Output everything in the listing exactly.

___

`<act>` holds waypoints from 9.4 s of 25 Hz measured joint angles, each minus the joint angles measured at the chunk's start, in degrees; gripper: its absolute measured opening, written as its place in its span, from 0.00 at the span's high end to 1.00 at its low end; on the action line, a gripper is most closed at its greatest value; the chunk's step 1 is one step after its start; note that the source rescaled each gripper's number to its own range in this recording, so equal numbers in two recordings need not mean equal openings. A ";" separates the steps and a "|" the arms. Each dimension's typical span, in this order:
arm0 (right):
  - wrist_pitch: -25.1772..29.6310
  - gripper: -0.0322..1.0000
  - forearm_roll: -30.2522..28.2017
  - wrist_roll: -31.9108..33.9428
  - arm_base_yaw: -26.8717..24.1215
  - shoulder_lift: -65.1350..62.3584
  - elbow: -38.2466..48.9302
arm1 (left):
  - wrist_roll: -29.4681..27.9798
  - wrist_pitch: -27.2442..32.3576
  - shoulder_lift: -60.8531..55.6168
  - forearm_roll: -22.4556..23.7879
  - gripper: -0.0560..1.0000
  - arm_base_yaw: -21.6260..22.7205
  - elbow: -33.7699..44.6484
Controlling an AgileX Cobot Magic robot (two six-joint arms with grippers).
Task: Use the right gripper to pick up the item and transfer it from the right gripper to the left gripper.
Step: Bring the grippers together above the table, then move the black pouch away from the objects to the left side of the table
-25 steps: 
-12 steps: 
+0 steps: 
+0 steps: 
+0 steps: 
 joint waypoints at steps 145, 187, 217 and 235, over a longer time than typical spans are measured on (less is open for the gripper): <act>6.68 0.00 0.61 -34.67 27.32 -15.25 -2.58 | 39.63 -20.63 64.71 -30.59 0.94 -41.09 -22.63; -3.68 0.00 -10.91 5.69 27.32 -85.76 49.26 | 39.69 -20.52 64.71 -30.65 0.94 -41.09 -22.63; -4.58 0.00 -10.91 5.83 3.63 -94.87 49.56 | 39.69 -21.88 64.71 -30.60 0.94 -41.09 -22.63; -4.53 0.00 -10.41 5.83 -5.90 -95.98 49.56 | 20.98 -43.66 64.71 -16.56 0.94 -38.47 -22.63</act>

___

**Task result:**
`<act>` holds waypoints from 9.4 s of 25 Hz measured joint angles, each minus the joint angles measured at the chunk's start, in degrees; gripper: its absolute measured opening, written as its place in its span, from 0.00 at the span's high end to 1.00 at its low end; on the action line, a gripper is most closed at its greatest value; the chunk's step 1 is one step after its start; note that the source rescaled each gripper's number to its own range in this recording, so equal numbers in two recordings need not mean equal openings. A ";" separates the steps and a "|" the arms. Each dimension's typical span, in this order:
arm0 (right):
  - wrist_pitch: -25.1772..29.6310
  - gripper: -0.0322..1.0000
  - forearm_roll: -30.2522..28.2017
  - wrist_roll: -31.9108..33.9428
  - arm_base_yaw: -26.8717..24.1215
  - shoulder_lift: -65.1350..62.3584
  - elbow: -38.2466..48.9302
arm1 (left):
  - wrist_roll: -29.4681..27.9798
  - wrist_pitch: -27.2442..32.3576
  - shoulder_lift: -60.8531..55.6168
  - forearm_roll: -22.4556..23.7879
  - gripper: -0.0560..1.0000
  - arm_base_yaw: -21.6260..22.7205
  - elbow: -33.7699..44.6484
Controlling an AgileX Cobot Magic robot (two six-joint arms with grippers).
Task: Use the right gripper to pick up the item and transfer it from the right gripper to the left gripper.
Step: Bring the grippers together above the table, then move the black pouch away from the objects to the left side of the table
-25 steps: 
-12 steps: 
+0 steps: 
+0 steps: 
+0 steps: 
 joint waypoints at steps 145, 187, 217 and 235, over a longer time than typical spans are measured on (less is open for the gripper): <act>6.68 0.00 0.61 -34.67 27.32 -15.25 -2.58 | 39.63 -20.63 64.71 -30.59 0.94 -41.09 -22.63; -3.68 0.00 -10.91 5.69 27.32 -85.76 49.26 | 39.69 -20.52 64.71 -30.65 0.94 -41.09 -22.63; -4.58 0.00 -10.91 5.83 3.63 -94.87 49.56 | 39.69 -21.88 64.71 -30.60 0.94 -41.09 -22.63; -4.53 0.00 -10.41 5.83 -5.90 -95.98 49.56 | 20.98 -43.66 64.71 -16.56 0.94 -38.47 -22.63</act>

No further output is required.